The proposed settlement in the federal lawsuit brought by James Kluppelberg marks the latest in a string of massive payouts by the city involving cases of alleged police misconduct.
It also adds to the ever-mounting costs of the torture scandal involving Burge and his “midnight crew” of detectives, which has stained the city’s reputation and so far cost taxpayers at least $115 million in lawsuit settlements, judgments and other compensation to victims.
The $9.3 million deal, made public Wednesday but reached as the trial over Kluppelberg’s lawsuit was set to go to trial in August, will be considered by the City Council’s Finance Committee at its meeting Friday. If approved , the full City Council will vote on the proposal next week.
A spokesman for the city’s Law Department had no comment.
Kluppelberg, 52, spent nearly 25 years in prison for setting the fatal blaze that killed Elva Lupercio, 28, and her five children, ages 3 to 10, in their home in the 4400 block of South Hermitage Avenue. The building was destroyed. Testing did not find any signs of accelerants.
Fire investigators originally labeled the cause undetermined and said it appeared to have been an accident. But the case was reopened more than four years later when a man arrested on burglary charges told police that Kluppelberg had set the fire. The man’s girlfriend had left him for Kluppelberg a few weeks after the fire, Kluppelberg’s attorney told the Tribune after his conviction.

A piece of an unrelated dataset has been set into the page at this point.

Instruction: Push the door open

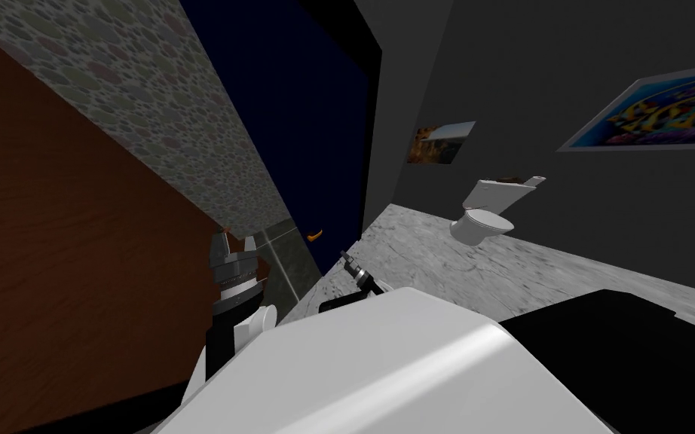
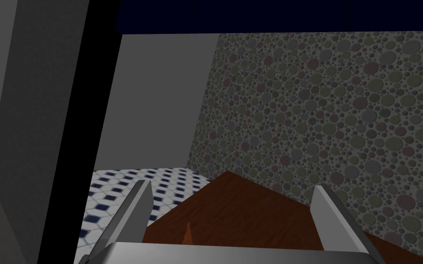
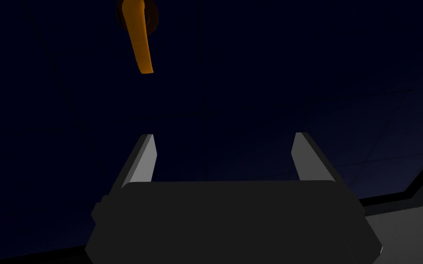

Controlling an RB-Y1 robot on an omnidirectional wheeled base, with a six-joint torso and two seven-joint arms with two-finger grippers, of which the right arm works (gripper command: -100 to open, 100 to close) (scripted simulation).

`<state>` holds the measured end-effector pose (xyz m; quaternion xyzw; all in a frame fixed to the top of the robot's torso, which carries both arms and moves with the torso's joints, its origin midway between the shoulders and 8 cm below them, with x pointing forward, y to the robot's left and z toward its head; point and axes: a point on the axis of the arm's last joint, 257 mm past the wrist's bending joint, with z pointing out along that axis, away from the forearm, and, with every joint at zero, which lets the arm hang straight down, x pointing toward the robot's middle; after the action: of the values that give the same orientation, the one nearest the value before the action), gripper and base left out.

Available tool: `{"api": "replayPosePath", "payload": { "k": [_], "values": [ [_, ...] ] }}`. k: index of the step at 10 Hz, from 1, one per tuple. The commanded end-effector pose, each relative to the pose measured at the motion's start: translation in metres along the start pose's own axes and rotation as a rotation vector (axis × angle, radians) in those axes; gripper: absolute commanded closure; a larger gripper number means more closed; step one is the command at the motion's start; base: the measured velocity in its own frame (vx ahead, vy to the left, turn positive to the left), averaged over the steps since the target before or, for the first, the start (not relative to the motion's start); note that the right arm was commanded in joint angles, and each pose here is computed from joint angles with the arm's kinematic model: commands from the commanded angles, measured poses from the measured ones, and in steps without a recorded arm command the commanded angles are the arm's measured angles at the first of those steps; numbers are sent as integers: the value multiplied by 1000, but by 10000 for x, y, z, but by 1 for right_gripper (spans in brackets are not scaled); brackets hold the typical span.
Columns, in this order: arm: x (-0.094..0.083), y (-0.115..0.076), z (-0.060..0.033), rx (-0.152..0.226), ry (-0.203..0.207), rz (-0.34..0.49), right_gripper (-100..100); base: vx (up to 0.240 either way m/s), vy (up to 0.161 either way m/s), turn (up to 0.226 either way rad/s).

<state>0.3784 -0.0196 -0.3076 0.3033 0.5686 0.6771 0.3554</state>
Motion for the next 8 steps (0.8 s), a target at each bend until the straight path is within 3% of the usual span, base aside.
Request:
{"api": "replayPosePath", "payload": {
  "k": [1,8],
  "values": [
    [41,-81,-21,15,16,3,-100,87,52,-71],
    [285,-523,-203,108,112,11,-100,133,88,-96]
  ]
}}
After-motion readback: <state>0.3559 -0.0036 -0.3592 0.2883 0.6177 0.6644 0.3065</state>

Kluppelberg was arrested and later confessed to the arson. The lawsuit filed by Kluppelberg in May 2013 alleged that he confessed only after being beaten so badly by Chicago police detectives working under Burge that he urinated blood. Doctors found signs of trauma to his back and kidneys, and a trial judge later threw out Kluppelberg’s confession but not the underlying charges.
Kluppelberg’s attorneys at the law firm of Winston & Strawn and the Exoneration Project at the University of Chicago Law School had argued that the fire was not intentionally set, citing their expert, who found that it might have been accidental.
The man who first implicated Kluppelberg recanted and said in a sworn statement that he had lied to get leniency in his burglary case. And Kluppelberg’s attorneys alleged that authorities had concealed information about a woman who admitted setting a fire to a home on the same night about a block away. The woman, who was convicted of that arson, told officials she had been too drunk to remember whether she had set the fire blamed on Kluppelberg.
It wasn’t until 2012 that Cook County prosecutors dismissed the charges against Kluppelberg, saying they no longer could meet their burden of proof.
Kluppelberg left prison that year with $14.17 in the pocket of his gray sweatpants. He moved to Indiana to be close to his son and daughter-in-law, who supported him while he unsuccessfully looked for work. He later told the Tribune he felt “lost,” struggling to adjust to life on the outside and sleeping only three or four hours a night.
“I thought my life would be moving forward by now,” Kluppelberg said in the 2013 interview. “In a way, I feel like I’m still locked up.”